The oscillating nature of the wave, plus the possibility of 6-kV peaks, are critical criteria for evaluating equipment. When a product claims to meet IEEE 587 standards, or when the product literature advertises that the device will withstand repeated hits of a 6-kV IEEE 587 ring wave, you can be sure that the manufacturer is aware of proper engineering design criteria. More on that later.

ANSI and IEEE have addressed two other waveforms. We find them shown in ill. 7-2. it's not terribly important to master the significance of these waveforms since they describe what an impulse might look like at the building service entrance. These impulses are unidirectional, as opposed to being oscillatory like the ring wave. The impedance of the building wiring will cause one to literally become the other.

ill. 7-2. Unidirectional (ANSI C62.41) waveshapes of outdoor and service entrance impulses. (A) Voltage waveform. (B) Current waveform.

Another reason why we should not be too concerned about these particular waveshapes is that they are to be found only at the building service entrance. PCs are connected to the line at such a point that the characteristics of the impulse waveshape have changed considerably. We are not just restating our previous point. A product designed for the unidirectional waveshape should not be used in conjunction with a PC. A manufacturer who would do this is using improper design criteria.

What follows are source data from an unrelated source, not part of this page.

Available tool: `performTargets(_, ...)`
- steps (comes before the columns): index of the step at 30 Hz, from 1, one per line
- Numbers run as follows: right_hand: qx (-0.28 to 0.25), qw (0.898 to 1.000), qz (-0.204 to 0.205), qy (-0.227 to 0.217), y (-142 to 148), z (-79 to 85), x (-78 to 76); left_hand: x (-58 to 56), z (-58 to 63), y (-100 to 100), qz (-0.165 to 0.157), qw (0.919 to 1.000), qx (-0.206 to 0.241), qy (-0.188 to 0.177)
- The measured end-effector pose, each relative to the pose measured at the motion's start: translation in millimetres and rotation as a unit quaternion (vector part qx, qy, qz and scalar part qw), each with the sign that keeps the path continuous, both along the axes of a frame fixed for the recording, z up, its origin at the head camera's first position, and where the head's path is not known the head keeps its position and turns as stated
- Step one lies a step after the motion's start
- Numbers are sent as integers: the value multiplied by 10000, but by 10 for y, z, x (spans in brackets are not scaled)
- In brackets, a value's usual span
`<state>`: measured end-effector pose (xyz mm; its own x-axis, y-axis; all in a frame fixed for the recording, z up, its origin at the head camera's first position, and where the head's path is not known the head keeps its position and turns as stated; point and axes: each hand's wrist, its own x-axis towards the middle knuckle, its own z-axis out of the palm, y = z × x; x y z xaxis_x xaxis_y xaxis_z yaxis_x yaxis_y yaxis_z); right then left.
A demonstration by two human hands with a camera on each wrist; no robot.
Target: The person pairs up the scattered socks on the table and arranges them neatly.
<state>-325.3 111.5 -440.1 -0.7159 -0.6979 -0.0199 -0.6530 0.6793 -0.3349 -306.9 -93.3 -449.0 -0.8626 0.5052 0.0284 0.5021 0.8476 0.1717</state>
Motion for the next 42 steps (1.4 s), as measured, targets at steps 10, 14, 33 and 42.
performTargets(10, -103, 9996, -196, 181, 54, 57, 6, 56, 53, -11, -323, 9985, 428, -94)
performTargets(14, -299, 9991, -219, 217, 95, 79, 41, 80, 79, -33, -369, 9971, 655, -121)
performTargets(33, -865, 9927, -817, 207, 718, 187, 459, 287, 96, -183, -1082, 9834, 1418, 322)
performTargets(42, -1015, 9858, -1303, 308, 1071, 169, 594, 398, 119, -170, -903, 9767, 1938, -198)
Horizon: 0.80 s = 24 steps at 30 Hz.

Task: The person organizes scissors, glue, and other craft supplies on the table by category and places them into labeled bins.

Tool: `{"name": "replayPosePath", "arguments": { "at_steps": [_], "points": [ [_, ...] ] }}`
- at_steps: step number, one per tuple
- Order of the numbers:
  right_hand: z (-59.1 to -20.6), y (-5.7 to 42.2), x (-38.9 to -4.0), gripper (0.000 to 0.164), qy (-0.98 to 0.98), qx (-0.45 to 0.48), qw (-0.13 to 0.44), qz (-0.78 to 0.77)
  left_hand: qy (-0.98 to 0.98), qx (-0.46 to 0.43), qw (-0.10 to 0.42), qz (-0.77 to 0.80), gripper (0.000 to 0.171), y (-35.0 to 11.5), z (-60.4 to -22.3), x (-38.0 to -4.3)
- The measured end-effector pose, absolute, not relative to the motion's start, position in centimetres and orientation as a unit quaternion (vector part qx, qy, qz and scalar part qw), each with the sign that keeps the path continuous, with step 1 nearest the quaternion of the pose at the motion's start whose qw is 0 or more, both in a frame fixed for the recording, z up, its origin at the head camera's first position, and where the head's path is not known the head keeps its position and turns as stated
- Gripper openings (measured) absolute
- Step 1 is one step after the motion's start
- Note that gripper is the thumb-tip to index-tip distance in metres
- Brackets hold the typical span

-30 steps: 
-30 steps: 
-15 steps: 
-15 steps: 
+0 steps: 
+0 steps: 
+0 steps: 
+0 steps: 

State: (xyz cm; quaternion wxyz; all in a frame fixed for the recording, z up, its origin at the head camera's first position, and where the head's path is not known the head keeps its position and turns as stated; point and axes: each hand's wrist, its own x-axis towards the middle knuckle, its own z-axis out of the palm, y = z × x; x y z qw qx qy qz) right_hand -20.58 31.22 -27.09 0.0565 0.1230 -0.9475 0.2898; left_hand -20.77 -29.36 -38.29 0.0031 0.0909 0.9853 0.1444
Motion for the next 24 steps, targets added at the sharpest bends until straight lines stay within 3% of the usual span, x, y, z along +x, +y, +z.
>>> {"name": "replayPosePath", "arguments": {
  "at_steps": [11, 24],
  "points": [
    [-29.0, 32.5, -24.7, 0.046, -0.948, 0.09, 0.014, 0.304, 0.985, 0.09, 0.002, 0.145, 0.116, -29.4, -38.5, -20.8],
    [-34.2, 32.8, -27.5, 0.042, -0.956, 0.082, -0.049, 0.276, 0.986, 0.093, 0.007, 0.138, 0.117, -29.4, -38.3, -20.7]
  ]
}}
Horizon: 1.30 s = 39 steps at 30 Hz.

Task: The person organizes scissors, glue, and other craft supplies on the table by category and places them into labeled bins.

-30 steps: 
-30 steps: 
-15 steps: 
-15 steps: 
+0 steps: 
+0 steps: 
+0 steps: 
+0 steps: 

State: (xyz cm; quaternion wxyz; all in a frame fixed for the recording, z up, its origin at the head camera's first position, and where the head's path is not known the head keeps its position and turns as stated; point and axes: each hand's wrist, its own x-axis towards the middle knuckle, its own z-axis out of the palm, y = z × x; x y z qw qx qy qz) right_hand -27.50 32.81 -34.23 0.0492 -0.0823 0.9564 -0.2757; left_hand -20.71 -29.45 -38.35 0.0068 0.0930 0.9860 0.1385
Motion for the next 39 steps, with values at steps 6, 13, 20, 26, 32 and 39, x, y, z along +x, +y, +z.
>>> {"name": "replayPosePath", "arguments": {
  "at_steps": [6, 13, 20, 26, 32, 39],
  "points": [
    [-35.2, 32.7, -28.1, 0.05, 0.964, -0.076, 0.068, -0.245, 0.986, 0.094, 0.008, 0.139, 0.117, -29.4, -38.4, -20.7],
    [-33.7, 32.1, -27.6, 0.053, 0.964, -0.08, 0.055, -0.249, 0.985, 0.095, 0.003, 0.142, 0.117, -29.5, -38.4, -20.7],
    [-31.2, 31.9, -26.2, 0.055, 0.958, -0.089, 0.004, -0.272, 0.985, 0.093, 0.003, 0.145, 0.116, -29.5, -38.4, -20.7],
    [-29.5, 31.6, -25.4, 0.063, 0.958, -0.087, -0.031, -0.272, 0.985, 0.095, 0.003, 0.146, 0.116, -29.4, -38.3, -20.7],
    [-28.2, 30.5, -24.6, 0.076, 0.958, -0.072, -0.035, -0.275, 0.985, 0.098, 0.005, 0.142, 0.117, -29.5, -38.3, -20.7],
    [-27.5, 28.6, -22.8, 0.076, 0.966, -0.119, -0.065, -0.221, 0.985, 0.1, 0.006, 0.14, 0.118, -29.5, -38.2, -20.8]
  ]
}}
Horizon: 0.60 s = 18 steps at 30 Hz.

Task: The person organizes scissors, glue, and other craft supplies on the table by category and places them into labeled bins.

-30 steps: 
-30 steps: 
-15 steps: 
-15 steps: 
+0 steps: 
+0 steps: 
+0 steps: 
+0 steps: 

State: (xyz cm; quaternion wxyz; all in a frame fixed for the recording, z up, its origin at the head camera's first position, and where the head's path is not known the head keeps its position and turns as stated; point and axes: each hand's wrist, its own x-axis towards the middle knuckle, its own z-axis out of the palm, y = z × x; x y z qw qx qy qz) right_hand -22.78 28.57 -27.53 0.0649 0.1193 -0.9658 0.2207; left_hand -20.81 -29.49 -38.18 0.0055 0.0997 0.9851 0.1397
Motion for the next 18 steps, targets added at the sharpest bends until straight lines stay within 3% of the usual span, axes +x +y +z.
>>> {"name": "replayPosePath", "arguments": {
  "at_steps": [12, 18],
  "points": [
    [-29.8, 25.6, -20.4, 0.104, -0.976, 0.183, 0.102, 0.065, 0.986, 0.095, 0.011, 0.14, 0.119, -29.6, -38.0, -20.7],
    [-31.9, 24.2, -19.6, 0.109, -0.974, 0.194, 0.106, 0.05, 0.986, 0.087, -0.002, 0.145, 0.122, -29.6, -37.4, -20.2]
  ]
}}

Furthermore, the place to deal with the unidirectional waveshape is at the building service entrance, not anywhere else. We will talk about these devices briefly in a few moments. But, let’s clarify this discussion further by asking what kinds of events produce this unidirectional impulse? The answer is: Major events that occur along the power distribution system. Lightning would be the most common event.

Thus, lightning arresters are the most common device that we think of when it comes to keeping this enormous release of energy away from sensitive equipment. As we shall see, lightning arresters, as a form of protection for computer equipment, are not only an inappropriate application of technology to a problem, but they create a silly sense of security for the user.

Filters

Transient suppression devices come in two basic forms. The first form is made up of Ls and Cs. Sounds like alphabet soup, but what we are really talking about are inductors and capacitors arranged in a circuit, with that circuit being used to block or attenuate the propagation of high-energy noise into the critical load. Shortly, we will talk about another kind of suppression device—diverters.

Remember from an earlier discussion that we mentioned the subject of resonance, and we talked about how the reactance of a capacitor or inductor changes as the frequency of the signal applied across it changes. This property of coils and capacitors makes them ideal for the purpose of blocking certain noise frequencies. But, we are not going to get heavily involved in the theory behind this. Let’s just consider a simple two-element filter (ill. 7-3).

In this case, we want to permit the normal 120-volt AC line current to flow to the “critical load,” but we don’t want the noise that might appear between the line and neutral to enter the load and cause problems. At some frequency, we know that the coil (L1) will develop a high impedance. This type of coil or inductor is commonly called a choke. So, we select this choke to have a particular reactance at the noise frequency.

ill. 7-3. A two-element filter using a coil (inductor) and a capacitor.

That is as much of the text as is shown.